The required answer is the count of lines in the records that contain "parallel", with no other text.

▸ Study material:
——————
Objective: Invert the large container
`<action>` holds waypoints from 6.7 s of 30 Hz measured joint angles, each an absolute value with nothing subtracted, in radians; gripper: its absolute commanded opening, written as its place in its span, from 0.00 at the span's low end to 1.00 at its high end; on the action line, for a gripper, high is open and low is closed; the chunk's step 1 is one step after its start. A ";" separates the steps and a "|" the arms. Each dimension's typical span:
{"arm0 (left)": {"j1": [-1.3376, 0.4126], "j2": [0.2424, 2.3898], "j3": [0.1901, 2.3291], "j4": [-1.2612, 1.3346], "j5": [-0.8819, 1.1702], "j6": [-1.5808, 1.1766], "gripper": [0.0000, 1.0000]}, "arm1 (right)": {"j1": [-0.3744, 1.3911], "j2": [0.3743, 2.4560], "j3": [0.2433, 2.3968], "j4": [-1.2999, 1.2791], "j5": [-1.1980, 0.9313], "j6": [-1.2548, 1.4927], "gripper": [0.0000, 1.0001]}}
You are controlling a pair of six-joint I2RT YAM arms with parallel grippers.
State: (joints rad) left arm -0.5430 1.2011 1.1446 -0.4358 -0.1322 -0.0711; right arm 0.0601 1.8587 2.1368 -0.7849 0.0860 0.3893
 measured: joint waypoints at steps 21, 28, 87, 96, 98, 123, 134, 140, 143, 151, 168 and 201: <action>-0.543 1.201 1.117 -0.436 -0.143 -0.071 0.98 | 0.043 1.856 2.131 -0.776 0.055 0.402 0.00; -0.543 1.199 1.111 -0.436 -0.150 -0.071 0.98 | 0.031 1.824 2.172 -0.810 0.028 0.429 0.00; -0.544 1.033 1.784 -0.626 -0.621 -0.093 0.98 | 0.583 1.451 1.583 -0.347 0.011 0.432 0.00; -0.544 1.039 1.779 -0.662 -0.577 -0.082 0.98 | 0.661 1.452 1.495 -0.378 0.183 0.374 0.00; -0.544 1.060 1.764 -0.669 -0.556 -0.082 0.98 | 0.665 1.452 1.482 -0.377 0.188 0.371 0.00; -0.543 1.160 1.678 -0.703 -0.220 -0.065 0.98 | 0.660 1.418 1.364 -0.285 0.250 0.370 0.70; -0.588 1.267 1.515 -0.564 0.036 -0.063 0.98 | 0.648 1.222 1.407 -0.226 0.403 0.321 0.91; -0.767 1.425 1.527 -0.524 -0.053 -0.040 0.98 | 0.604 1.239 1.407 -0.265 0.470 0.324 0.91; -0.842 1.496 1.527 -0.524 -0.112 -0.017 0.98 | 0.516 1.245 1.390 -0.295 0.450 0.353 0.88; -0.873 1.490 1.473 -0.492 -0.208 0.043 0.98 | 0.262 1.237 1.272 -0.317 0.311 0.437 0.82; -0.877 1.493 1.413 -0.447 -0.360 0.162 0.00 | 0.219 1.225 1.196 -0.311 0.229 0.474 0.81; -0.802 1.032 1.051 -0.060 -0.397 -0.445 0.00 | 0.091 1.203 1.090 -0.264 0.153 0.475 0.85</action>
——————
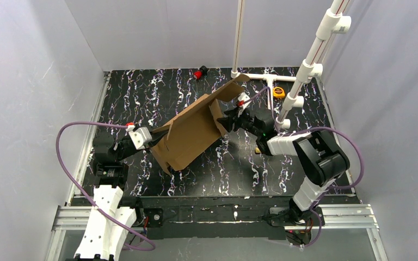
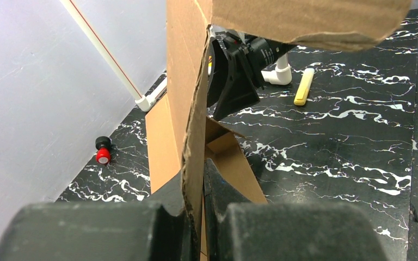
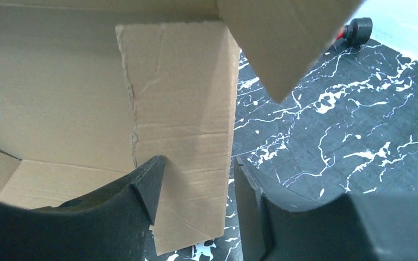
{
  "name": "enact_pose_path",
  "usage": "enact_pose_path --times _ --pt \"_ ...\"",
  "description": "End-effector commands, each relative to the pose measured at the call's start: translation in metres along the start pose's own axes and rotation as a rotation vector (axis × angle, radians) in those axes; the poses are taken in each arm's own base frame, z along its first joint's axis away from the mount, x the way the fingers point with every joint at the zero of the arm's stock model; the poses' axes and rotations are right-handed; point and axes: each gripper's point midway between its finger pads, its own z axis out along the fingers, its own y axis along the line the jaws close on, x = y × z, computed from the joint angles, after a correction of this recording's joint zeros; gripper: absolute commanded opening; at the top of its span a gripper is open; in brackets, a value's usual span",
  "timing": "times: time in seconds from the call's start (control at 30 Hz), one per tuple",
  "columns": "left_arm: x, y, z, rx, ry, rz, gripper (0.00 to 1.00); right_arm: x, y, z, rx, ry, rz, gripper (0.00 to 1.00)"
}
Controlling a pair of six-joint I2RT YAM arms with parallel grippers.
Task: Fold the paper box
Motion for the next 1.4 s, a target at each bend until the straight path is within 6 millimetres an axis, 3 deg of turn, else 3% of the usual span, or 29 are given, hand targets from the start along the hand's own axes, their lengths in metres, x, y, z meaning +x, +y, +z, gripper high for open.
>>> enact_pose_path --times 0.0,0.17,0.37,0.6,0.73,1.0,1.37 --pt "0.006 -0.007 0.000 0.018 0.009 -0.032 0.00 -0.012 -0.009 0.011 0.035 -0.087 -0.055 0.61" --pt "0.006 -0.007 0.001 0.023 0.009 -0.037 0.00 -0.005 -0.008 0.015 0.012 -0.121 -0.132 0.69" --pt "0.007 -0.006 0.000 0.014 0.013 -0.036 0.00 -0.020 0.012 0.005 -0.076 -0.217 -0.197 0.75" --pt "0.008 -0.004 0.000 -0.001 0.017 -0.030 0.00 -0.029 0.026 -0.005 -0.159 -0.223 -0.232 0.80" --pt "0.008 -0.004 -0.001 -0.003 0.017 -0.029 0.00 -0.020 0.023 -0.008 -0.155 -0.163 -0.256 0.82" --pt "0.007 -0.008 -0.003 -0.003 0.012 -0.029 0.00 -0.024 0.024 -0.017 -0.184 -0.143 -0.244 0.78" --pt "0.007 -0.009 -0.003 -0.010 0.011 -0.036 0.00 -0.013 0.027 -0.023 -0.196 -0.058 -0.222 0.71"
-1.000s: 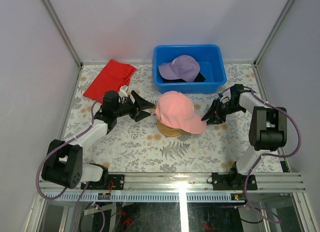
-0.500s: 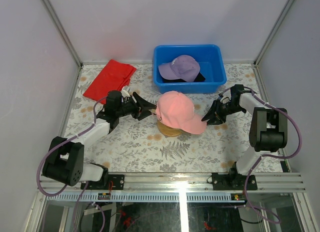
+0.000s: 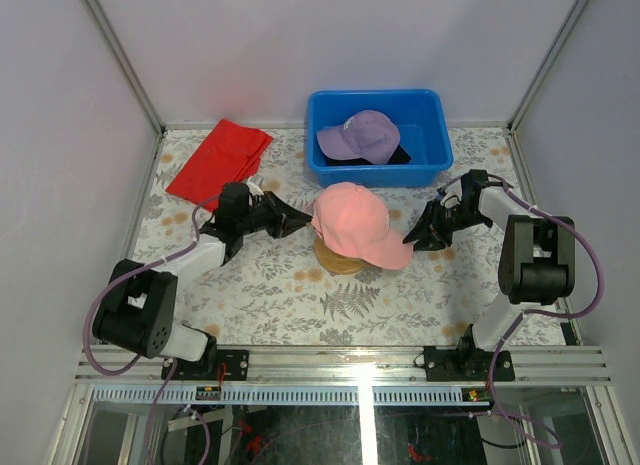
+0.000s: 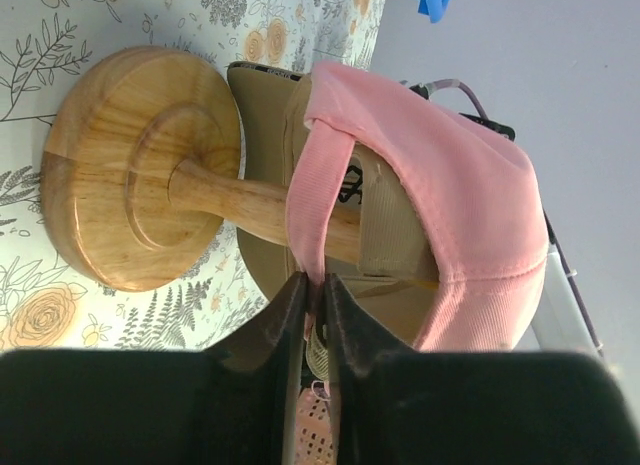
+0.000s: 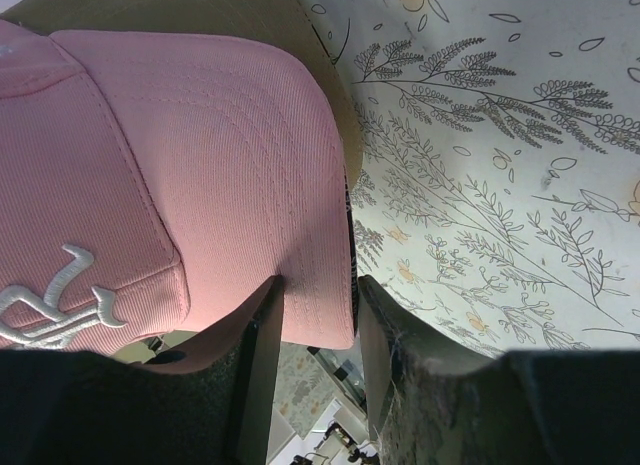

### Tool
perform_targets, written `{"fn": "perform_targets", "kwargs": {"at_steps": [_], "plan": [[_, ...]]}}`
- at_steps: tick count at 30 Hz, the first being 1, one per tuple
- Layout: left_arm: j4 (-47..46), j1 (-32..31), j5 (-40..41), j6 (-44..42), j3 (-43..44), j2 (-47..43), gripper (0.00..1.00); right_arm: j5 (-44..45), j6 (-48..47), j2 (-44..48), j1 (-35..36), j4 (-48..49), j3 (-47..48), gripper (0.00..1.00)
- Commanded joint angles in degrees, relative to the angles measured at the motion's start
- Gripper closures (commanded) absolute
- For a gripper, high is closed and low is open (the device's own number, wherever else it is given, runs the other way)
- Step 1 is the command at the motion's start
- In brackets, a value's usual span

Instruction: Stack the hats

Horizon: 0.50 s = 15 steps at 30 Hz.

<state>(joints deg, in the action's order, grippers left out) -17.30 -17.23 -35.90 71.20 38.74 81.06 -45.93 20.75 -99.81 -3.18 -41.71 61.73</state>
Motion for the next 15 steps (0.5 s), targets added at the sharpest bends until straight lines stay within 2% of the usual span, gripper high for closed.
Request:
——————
▸ Solution to this problem:
2